The formal announcement of the winners of academic distinctions during the past year took place in Sanders Theatre last night. Dean Briggs presided. Among the guests who sat on the platform were President Eliot, Professors Norton, Emerton, Grandgent, Parker and Morgan, and the four class presidents.
The exercises were opened by the College choir which sang the "Harvard Hymn." Dean Briggs then spoke briefly on the purposes of the meeting, saying that it was to reward the students of Harvard who had served their College by doing their work well. The choir next sang a choral by Bach after which Dean Briggs introduced Hon. Francis Cabot Lowell '76, who spoke on "College Truth." He said in part:
The word "truth" has a meaning in every day use among men of all sorts, sincerity, frank speech, straightforward conduct, the absence of deceit. Truth is the motto of him "whose armor is his honest thought, and simple truth his highest skill." This kind of truth, however, is not the special virtue of the student or of the scholar, and has no more connection with the University than with life elsewhere. Yet thought rather than action is our object here, and so "truth" may be our peculiar motto. The man in public life, for instance, is obliged to overlook minor agreements of opinion in order to put his general theory in practice. For effective public action, compromise with fellow workers is necessary, but the conditions in public life, making compromise necessary, do not favor the pursuit of pure truth. Therefore, why should scholars fall into parties? In action, he that is not with us is against us. In thought, even he that is honestly against us is on our part. Again there can be no compromise concerning truth. Yet there is a limit to freedom, even in a college. There is something to be said for the landlady who was accused of religious intolerance because she would not let her boarder sacrifice a bull to Jupiter in her front parlor. A college must not become merely a refuge for cranks. If a professor of Astronomy were now converted to a belief in the Ptolemaic system, he could hardly be permitted to teach it to a class of Freshmen.
Neither is the scholar under the compulsion of having to decide in short notice.
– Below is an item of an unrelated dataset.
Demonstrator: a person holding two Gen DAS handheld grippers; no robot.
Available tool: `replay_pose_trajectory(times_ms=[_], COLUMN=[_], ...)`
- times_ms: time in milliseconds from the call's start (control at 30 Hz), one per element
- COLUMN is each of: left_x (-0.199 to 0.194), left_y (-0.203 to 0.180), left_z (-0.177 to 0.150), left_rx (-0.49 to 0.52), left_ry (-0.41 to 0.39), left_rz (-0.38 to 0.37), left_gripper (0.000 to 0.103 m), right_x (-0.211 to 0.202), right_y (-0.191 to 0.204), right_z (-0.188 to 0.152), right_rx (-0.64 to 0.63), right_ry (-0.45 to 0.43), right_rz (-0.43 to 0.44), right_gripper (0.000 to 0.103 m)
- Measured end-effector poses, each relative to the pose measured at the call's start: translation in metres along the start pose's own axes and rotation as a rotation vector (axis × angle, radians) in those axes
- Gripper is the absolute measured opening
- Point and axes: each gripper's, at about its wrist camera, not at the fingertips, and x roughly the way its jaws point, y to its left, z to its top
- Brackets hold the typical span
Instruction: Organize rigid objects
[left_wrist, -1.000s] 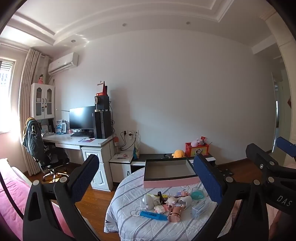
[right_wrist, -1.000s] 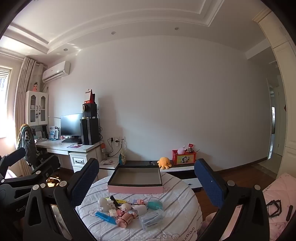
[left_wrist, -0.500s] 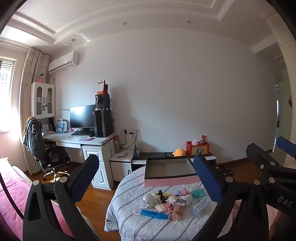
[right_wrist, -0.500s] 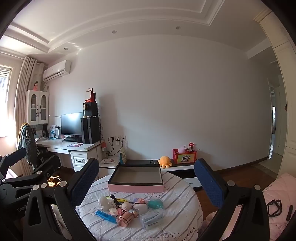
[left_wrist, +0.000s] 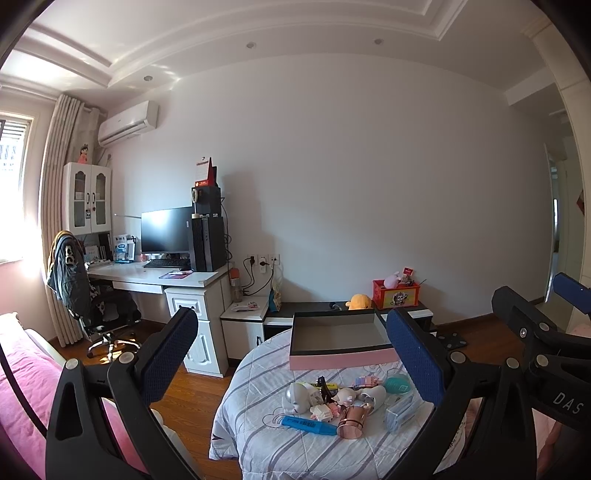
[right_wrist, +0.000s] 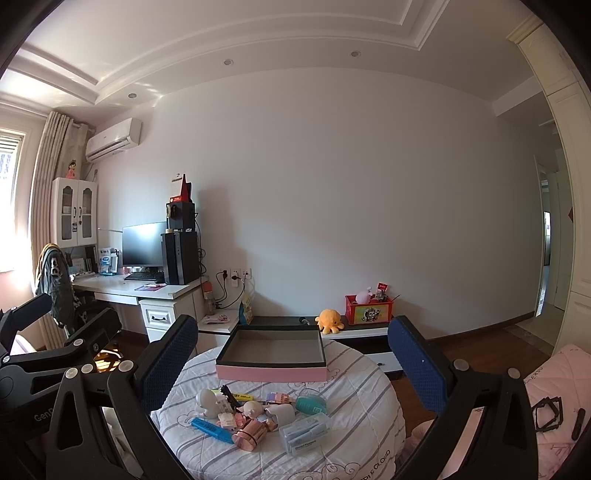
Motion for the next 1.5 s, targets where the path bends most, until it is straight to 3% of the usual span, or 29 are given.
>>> replay_pose_trajectory(times_ms=[1500], left_x=[-0.0005], left_y=[0.0], left_z=[-0.001], left_rx=[0.001], left_ry=[0.003], left_rz=[0.001], left_gripper=[0.103], right_x=[0.0028], right_y=[0.0045], right_z=[-0.0043], right_rx=[-0.004], right_ry=[0.006], right_rz=[0.002], right_gripper=[0.103])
He may and must take his own time for announcing his conclusions.
Finally, academic truth must be temperate not merely in action, but in language.
Truth is the Scholar's virtue; and if he lets his feelings or his devotions to an end--however otherwise desirable--make him neglectful of truth on any occasion, he forfeits, for the occasion at least, his scholarship. Secondly, intemperance is not more necessary to vigorous and successful action than the ill temper, the arrogance, the egotism, the ignorance, by one of which it is generally caused.